Activity:
For each line below that contains the string "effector", copy that line.
:: Recorded information ::
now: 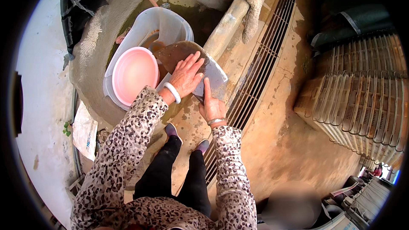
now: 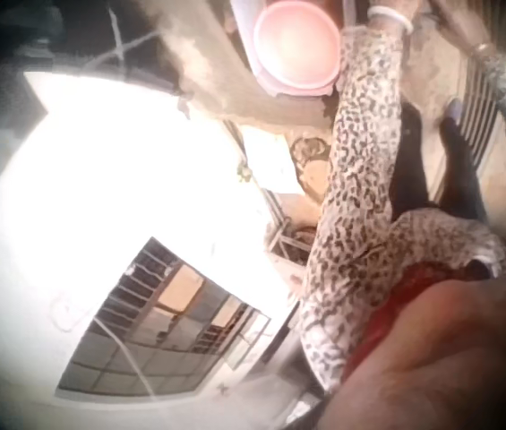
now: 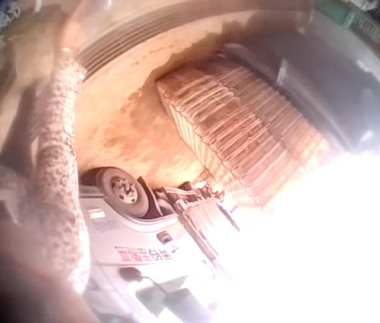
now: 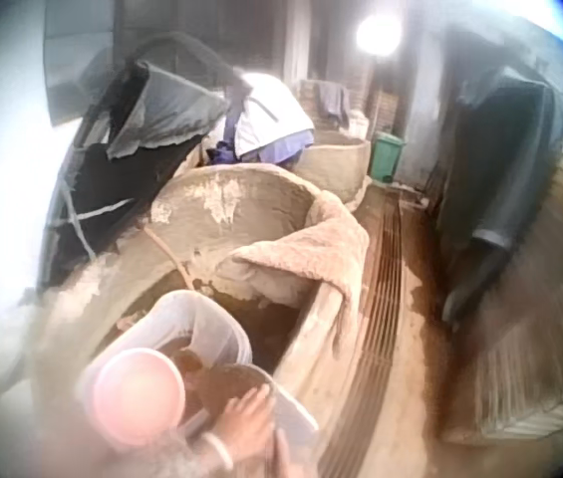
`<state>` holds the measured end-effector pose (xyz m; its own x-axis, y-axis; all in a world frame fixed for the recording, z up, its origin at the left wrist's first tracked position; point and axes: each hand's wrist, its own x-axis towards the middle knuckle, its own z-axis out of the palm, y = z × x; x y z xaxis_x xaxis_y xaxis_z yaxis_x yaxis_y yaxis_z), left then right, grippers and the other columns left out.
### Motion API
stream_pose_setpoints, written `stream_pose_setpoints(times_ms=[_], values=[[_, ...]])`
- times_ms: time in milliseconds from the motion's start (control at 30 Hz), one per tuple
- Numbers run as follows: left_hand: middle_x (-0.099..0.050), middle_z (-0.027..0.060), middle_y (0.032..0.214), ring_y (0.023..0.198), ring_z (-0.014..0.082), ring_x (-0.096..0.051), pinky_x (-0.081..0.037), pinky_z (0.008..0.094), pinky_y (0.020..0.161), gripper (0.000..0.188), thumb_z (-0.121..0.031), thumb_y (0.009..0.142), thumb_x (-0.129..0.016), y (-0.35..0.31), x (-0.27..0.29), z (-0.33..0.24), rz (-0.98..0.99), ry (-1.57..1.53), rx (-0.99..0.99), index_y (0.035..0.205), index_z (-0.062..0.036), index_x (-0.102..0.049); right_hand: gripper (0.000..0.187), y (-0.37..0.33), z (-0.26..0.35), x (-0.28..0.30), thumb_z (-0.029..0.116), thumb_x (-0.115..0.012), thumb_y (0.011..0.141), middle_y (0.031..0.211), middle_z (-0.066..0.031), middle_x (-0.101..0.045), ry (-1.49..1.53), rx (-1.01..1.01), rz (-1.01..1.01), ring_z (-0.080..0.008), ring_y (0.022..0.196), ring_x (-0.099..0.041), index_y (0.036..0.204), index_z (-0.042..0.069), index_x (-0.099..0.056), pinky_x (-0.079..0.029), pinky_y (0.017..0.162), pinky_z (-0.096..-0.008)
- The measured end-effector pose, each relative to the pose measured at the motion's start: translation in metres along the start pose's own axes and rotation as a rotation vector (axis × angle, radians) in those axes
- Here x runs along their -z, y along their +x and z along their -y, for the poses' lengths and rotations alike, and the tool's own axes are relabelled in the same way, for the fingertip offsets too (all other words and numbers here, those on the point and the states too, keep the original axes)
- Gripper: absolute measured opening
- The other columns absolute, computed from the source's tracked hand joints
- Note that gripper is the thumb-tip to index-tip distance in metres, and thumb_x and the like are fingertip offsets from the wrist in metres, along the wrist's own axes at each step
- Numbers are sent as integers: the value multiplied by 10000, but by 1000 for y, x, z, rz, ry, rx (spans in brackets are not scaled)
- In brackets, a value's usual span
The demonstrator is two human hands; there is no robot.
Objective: The person cleans a large metal cleaver by rubbing the blade with water from a pink bowl at an outdoor utility sink.
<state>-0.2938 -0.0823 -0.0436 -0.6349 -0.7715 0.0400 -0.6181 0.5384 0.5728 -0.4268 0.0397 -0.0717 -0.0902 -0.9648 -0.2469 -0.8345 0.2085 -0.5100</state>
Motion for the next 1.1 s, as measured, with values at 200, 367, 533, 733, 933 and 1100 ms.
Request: stream_pose_setpoints(times_ms=[200, 367, 533, 733, 933, 1100], values=[[-590, 176, 1315, 1205, 288, -580, -444, 349, 1034, 364, -137, 960, -600, -99, 118, -61, -447, -688, 156, 1287, 21, -572, 600, -103, 38, 91, -8, -540, 849, 654, -16, -496, 1521, -116, 15, -120, 490, -451, 1431, 75, -423, -393, 456, -271], [-633, 139, 1264, 1159, 229, -619, -507, 358, 941, 427, -295, 1023, -532, -135, 153, -76, -91, -1471, 394, 1321, 11, -545, 52, -168, 58, 142, 109, -518, 937, 603, -11, -381, 1820, -190, 163, -146, 446, -411, 906, 105, -476, -398, 461, -312], [-635, 161, 1227, 1126, 261, -630, -512, 415, 965, 540, -382, 970, -608, -160, 176, -113, 128, -1730, 201, 1301, 38, -536, 185, -211, 79, 134, 298, -485, 1046, 568, 35, -348, 1974, -100, 365, -100, 407, -358, 938, 149, -508, -321, 413, -300], [-653, 100, 1172, 1080, 220, -635, -506, 400, 960, 471, -308, 919, -700, -193, 187, -138, 172, -1857, 147, 1257, -9, -564, 255, -241, 101, 138, 308, -444, 1059, 551, 56, -404, 2083, -57, 487, -71, 395, -408, 897, 125, -520, -345, 413, -279], [-676, 25, 1080, 1012, 145, -637, -506, 326, 928, 376, -194, 861, -763, -202, 201, -163, 138, -1839, 169, 1166, -57, -591, 146, -257, 108, 148, 253, -488, 1043, 559, 40, -374, 2108, 16, 593, -87, 401, -365, 1016, 112, -512, -330, 410, -290], [-656, 57, 1207, 1115, 179, -621, -497, 351, 990, 555, -148, 820, -797, -204, 203, -173, 145, -1861, 115, 1306, -47, -550, 136, -265, 106, 152, 227, -482, 1044, 560, 39, -377, 2116, 86, 642, -89, 410, -369, 1090, 106, -523, -332, 420, -294]])
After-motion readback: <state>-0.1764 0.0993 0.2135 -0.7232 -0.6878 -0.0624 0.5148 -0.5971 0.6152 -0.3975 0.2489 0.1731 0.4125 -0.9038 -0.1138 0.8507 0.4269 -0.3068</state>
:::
Task output:
`<state>` holds the measured end-effector pose (xyz m; its own x-axis, y-axis; all in a world frame fixed for the recording, z up, its origin at the left wrist's first tracked position; point and axes: each hand's wrist, its own x-axis towards the middle knuckle, its own z-axis out of the palm, y = z × x; x y z xaxis_x xaxis_y xaxis_z yaxis_x yaxis_y yaxis_z), left then right, grippers and the other columns left out.
- The measured end-effector pose, each relative to the pose measured at the motion's start: translation in metres along the start pose's own axes and rotation as a rotation vector (axis × angle, radians) in those axes

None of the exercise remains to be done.